Our bodies are brown and saline. Our hair is thick and coarse; the soles of our feet have turned the colour of tar seal. Our moustaches are curling into our mouths. And our minds are incredibly slow. The long hot days have brought on a kind of stripped-down mental functioning, where time-concepts like dates and days of the week become as distant and pointless as the memory of yesterday's breakfast. Jandals and half-drunk beers vanish and re-appear in odd places. Napping is easy and almost necessary. Central to this experience is a feeling of ever-increasing, distinctly physical bliss - like a perpetual yawn, or being stuck in the moments before sleep.

We pull handfuls of tuatuas out of the knee-deep tide. It's a bumper season. Every toe-twist finds seemingly endless clusters of the shellfish in their beds of soft sand, and they come out spitting water and pulling in their tongues, and after debating whether we have too many or too few, we take them clacking up the beach in a netted sack. At The Camp we lump them into a frying pan, splash them with white wine and steam them open; exposing their small orange bodies, which taste sweet and fill the kitchen with a gamey ocean smell.

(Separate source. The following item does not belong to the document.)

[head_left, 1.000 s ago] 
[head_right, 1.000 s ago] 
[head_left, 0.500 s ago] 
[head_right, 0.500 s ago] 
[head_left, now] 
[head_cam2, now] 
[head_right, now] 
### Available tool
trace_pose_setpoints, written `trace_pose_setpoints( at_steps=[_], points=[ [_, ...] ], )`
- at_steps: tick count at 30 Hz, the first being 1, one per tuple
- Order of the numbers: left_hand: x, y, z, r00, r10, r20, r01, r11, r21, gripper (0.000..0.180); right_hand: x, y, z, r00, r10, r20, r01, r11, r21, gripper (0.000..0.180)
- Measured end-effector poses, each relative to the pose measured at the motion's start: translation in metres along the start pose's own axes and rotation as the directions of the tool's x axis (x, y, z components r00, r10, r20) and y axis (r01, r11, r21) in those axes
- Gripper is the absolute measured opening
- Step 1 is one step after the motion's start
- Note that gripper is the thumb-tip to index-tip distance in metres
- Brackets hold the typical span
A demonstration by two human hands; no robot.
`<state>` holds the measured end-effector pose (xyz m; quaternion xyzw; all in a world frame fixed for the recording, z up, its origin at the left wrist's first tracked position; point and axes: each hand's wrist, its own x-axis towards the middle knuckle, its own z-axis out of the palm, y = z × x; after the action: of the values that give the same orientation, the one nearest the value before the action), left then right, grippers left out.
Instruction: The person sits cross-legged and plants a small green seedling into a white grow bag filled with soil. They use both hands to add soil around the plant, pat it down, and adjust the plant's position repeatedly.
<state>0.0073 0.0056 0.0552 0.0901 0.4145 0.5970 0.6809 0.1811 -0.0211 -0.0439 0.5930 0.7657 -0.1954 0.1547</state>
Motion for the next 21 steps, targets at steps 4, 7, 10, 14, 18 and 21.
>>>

The Bay - a tiny settlement without so much as a dairy for most of the year - is full of families and New Year's Eve revellers and day-trippers and travellers, who all converge on the grass to witness The Tractor Spectacular: an annual parade involving many of the community's tractors in their various makes, models and stages of corrosion. More than 40 of the humble farm vehicles are decorated like themed floats. One of them has a driver wearing a Donald Trump mask with a gang of "Mexicans" on the rear platform, confined behind a "wall" constructed from a wooden pallet.

The Trump tractor evokes a reluctant and foreign feeling of badness - like the recollection of an unpleasant dream - which is quickly forgotten as tractors with more benign themes roll into view. The recent death of Carrie Fisher has apparently inspired several Star Wars-themed entries. The vehicles - which, to the uninitiated, basically look like inefficient factories on comically large wheels - are indiscriminately pelted with water balloons by roadside kids, while their parents watch from deckchairs and drink bubbles.

And then: "Elvis in the Bay;" a one-night performance by Andy Stankovich (2015 Male Artist of the Year, Variety Artists Club NZ), who is without question the best Elvis impersonator this side of the Brynderwyns, having (according to Bay folklore) played in Vegas with The King's original band. Stankovich takes over a reserve by the beach and plays to a dwindling crowd of adults in deckchairs, asking a gold coin koha for the local St John's ambulance service (which has dispatched two officers to collect said koha, who are momentarily absent from said performance to inspect the arm of a boy who fell off our fence while playing gang tiggy; arm not broken).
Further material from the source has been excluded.